Train Sparkling Water Algorithms with Grid Search
-------------------------------------------------

Grid Search serves for finding optimal values for hyper parameters of a given H2O/SW algorithm. Grid Search in Sparkling Water
is able to traverse hyper space for H2OGBM, H2OXGBoost, H2ODRF, H2OGLM, H2ODeepLearning. For more details about hyper parameters
for a specific algorithm (see `H2O-3 documentation <https://docs.h2o.ai/h2o/latest-stable/h2o-docs/grid-search.html#supported-grid-search-hyperparameters>`__).


Sparkling Water provides API in Scala and Python for Grid Search. The following sections describe how to Apply Grid Search on
H2ODRF in both languages.

.. content-tabs::

    .. tab-container:: Scala
        :title: Scala

        First, let's start Sparkling Shell as

        .. code:: shell

            ./bin/sparkling-shell

        Start H2O cluster inside the Spark environment

        .. code:: scala

            import ai.h2o.sparkling._
            import java.net.URI
            val hc = H2OContext.getOrCreate()

        Parse the data using H2O and convert them to Spark Frame

        .. code:: scala

	        import org.apache.spark.SparkFiles
            spark.sparkContext.addFile("https://raw.githubusercontent.com/h2oai/sparkling-water/master/examples/smalldata/prostate/prostate.csv")
	        val rawSparkDF = spark.read.option("header", "true").option("inferSchema", "true").csv(SparkFiles.get("prostate.csv"))
            val sparkDF = rawSparkDF.withColumn("CAPSULE", $"CAPSULE" cast "string")
            val Array(trainingDF, testingDF) = sparkDF.randomSplit(Array(0.8, 0.2))

        Define the algorithm, which will be a subject of hyper parameter tuning

        .. code:: scala

            import ai.h2o.sparkling.ml.algos.H2ODRF
            val algo = new H2ODRF().setLabelCol("CAPSULE")

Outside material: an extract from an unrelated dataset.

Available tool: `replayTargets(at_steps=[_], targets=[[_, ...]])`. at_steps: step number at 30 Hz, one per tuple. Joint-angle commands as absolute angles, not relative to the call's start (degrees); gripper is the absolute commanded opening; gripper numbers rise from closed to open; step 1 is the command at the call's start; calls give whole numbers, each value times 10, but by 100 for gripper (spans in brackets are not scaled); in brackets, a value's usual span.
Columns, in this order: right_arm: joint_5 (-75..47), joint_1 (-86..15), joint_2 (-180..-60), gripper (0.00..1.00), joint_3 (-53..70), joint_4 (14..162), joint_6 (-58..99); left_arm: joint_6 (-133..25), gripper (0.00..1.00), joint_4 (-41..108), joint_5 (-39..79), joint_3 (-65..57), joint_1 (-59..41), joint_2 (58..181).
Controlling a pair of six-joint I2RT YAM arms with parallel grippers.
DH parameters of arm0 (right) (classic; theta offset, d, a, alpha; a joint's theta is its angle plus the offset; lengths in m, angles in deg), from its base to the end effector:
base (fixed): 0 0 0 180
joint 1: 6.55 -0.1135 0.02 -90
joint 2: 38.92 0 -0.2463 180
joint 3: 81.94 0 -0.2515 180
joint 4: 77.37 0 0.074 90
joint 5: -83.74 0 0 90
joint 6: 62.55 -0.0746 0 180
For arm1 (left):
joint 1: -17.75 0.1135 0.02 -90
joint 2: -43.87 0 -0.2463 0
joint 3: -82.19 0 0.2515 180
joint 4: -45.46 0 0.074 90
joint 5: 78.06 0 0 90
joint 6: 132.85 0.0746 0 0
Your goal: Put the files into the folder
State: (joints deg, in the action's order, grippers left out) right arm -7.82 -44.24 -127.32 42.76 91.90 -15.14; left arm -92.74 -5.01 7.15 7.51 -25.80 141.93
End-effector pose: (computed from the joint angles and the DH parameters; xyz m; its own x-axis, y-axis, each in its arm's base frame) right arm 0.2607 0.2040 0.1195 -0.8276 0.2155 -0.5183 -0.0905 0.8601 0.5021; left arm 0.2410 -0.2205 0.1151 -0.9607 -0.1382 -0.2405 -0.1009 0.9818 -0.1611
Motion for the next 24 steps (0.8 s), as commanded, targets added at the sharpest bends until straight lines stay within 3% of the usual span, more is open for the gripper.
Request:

        Define a hyper space which will be traversed

        .. code:: scala

            import scala.collection.mutable.HashMap
            val hyperSpace: HashMap[String, Array[AnyRef]] = HashMap()
            hyperSpace += "ntrees" -> Array(1, 10, 30).map(_.asInstanceOf[AnyRef])
            hyperSpace += "mtries" -> Array(-1, 5, 10).map(_.asInstanceOf[AnyRef])

        Pass the algorithm and hyper space to the grid search and set properties defining tha way how the hyper space will be traversed.

        Sparkling Water supports two strategies for traversing hyperspace:

        - **Cartesian** - (Default) This strategy tries out every possible combination of hyper parameter values and
          finishes after the whole space is traversed.
        - **RandomDiscrete** - In each iteration, the strategy randomly selects the combination of values from the hyper space and
          can be terminated before the whole space is traversed. The termination depends on various criteria
          (consider parameters: ``maxRuntimeSecs``, ``maxModels``, ``stoppingRounds``, ``stoppingTolerance``, ``stoppingMetric``).
          For details see `H2O-3 documentation <https://docs.h2o.ai/h2o/latest-stable/h2o-docs/grid-search.html>`_

        .. code:: scala

            import ai.h2o.sparkling.ml.algos.H2OGridSearch
            val grid = new H2OGridSearch()
                .setHyperParameters(hyperSpace)
                .setAlgo(algo)
                .setStrategy("Cartesian")

        Fit the grid search to get the best DRF model.

        .. code:: scala

            val model = grid.fit(trainingDF)

        You can also get raw model details by calling the *getModelDetails()* method available on the model as:

        .. code:: scala

            model.getModelDetails()

        Run Predictions

        .. code:: scala

            model.transform(testingDF).show(false)


    .. tab-container:: Python
        :title: Python

        First, let's start PySparkling Shell as

        .. code:: shell

            ./bin/pysparkling

        Start H2O cluster inside the Spark environment

        .. code:: python

            from pysparkling import *
            hc = H2OContext.getOrCreate()

        Parse the data using H2O and convert them to Spark Frame

        .. code:: python

            import h2o
            frame = h2o.import_file("https://raw.githubusercontent.com/h2oai/sparkling-water/master/examples/smalldata/prostate/prostate.csv")
            sparkDF = hc.asSparkFrame(frame)
            sparkDF = sparkDF.withColumn("CAPSULE", sparkDF.CAPSULE.cast("string"))
            [trainingDF, testingDF] = sparkDF.randomSplit([0.8, 0.2])

        Train the model. You can configure all the available DRF arguments using provided setters or constructor parameters, such as the label column.

        .. code:: python

            from pysparkling.ml import H2ODRF
            algo = H2ODRF(labelCol = "CAPSULE")

        Define a hyper space which will be traversed

        .. code:: python

            hyperSpace = {"ntrees": [1, 10, 30], "mtries": [-1, 5, 10]}

        Pass the algorithm and hyper space to the grid search and set properties defining tha way how the hyper space will be traversed.

        Sparkling Water supports two strategies for traversing hyperspace:

        - **Cartesian** - (Default) This strategy tries out every possible combination of hyper parameter values and
          finishes after the whole space is traversed.
        - **RandomDiscrete** - In each iteration, the strategy randomly selects the combination of values from the hyper space and
          can be terminated before the whole space is traversed. The termination depends on various criteria
          (consider parameters: ``maxRuntimeSecs``, ``maxModels``, ``stoppingRounds``, ``stoppingTolerance``, ``stoppingMetric``).
          For details see `H2O-3 documentation <https://docs.h2o.ai/h2o/latest-stable/h2o-docs/grid-search.html>`_

        .. code:: python

            from pysparkling.ml import H2OGridSearch
            grid = H2OGridSearch(hyperParameters=hyperSpace, algo=algo, strategy="Cartesian")

        Fit the grid search to get the best DRF model.

        .. code:: python

            model = grid.fit(trainingDF)

        You can also get raw model details by calling the *getModelDetails()* method available on the model as:

        .. code:: python

            model.getModelDetails()

        Run Predictions

        .. code:: python

            model.transform(testingDF).show(truncate = False)